The remains were found near Zeleny Yar archeological site in the Yamalo-Nenets Autonomous Region, which was discovered in 1997, and has since been the source of dozens of rare finds.
"This year's field season has been highly successful. We've opened 10 graves, five of which were never looted in ancient times.
For a memorial like Zeleny Yar this is unusual,"said Aleksandr Gusev, a researcher from the Scientific Center for the Study of the Arctic (SCSA), who led the expedition.
The two preserved mummies were wrapped in birch bark and thick fabric.
The adult, of a height of about 170cm (5ft 6in), was covered in copper plates from head to toe, while the baby, under a year old at the time of death, was “sprinkled” with small fragments of a copper cauldron, said Gusev.
The mummies have been sent to the Institute of the Development of the North, in Tyumen, 500km south from Zeleny Yar.
“When we understood that the adult's burial cocoon was in good condition, we didn’t risk opening it on the spot.
We extracted it [the mummy] with the soil to avoid spoiling the fabrics,” said Evgenia Svyatova, an anthropologist from the Center for Protection and Use of Historical and Cultural Monuments.

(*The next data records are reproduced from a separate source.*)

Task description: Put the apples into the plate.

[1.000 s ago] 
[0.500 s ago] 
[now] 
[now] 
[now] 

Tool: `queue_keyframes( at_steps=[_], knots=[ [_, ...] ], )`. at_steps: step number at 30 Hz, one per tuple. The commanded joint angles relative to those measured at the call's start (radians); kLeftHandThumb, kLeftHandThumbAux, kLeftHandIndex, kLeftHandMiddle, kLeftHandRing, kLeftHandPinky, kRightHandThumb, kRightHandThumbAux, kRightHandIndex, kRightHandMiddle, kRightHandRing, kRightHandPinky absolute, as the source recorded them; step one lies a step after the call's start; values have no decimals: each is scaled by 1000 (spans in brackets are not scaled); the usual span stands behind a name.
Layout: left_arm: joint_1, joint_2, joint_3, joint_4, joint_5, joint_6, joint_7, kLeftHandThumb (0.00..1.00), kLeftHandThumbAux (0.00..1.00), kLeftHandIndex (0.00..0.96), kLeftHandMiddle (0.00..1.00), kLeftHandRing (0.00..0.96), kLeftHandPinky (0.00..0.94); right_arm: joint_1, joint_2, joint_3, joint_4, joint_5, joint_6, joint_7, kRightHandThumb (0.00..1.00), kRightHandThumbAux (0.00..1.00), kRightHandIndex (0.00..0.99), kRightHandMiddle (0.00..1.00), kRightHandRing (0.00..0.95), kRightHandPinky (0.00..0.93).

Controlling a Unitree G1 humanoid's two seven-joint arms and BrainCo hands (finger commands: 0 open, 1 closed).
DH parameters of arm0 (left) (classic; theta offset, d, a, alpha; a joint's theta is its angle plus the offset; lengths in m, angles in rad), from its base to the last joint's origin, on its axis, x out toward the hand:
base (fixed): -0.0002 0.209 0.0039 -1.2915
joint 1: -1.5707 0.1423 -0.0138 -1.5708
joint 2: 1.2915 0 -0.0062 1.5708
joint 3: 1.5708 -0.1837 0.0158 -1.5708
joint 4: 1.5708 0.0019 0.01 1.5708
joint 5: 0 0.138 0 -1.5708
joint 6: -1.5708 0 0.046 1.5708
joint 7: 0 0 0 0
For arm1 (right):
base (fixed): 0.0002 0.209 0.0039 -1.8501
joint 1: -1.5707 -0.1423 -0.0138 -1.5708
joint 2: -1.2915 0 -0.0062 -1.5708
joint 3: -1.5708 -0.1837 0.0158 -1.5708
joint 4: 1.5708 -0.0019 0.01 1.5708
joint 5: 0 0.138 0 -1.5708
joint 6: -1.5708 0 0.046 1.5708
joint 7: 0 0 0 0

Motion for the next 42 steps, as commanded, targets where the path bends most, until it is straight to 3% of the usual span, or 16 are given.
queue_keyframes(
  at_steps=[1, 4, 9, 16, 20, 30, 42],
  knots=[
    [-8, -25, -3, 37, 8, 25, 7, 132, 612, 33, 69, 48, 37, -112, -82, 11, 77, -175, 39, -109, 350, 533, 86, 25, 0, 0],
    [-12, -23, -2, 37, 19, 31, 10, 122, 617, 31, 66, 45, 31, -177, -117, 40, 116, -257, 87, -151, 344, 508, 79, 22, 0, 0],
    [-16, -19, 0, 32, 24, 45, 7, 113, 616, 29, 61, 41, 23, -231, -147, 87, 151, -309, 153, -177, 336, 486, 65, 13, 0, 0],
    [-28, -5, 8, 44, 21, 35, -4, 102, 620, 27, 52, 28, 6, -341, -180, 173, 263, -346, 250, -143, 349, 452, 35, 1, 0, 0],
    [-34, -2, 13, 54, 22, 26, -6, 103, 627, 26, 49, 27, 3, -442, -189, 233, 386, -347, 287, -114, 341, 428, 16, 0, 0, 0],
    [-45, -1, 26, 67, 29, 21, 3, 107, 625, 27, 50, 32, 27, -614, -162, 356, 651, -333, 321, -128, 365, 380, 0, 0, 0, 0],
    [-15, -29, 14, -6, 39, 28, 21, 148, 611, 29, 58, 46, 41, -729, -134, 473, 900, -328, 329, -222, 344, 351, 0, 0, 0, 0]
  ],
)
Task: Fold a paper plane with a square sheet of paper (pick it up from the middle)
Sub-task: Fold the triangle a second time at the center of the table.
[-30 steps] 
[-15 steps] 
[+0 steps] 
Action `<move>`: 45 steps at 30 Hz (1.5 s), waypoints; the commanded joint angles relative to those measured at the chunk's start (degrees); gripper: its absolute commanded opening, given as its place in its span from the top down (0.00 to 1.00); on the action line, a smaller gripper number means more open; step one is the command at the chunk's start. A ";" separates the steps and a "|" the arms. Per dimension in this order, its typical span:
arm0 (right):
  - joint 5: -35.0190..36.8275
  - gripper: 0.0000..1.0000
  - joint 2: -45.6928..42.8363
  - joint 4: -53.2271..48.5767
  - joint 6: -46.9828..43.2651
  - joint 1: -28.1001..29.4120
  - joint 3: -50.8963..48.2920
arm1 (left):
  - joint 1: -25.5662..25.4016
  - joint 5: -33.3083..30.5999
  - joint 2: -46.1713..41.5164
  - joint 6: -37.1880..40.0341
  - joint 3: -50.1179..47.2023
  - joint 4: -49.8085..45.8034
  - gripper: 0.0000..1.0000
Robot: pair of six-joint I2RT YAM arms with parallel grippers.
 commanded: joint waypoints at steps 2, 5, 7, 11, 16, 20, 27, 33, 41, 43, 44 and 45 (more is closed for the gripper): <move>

A Korean team will examine them alongside Russian scientists.
Researchers are planning to subject the mummies to computer tomography to identify their condition.
The examination may also show some ritual artifacts inside the cocoons.
The mummies in Zeleny Yar, located by the edge of the Polar Circle, were buried between the 6th and 13th centuries.
In 2013-2017 archeologists managed to find 47 separate graves.
In 2015, a mummy of a six to seven-year-old boy dating back to the 13th century was unearthed.
The child, wrapped in a cocoon of furs and birch bark, was found with a small bronze ax.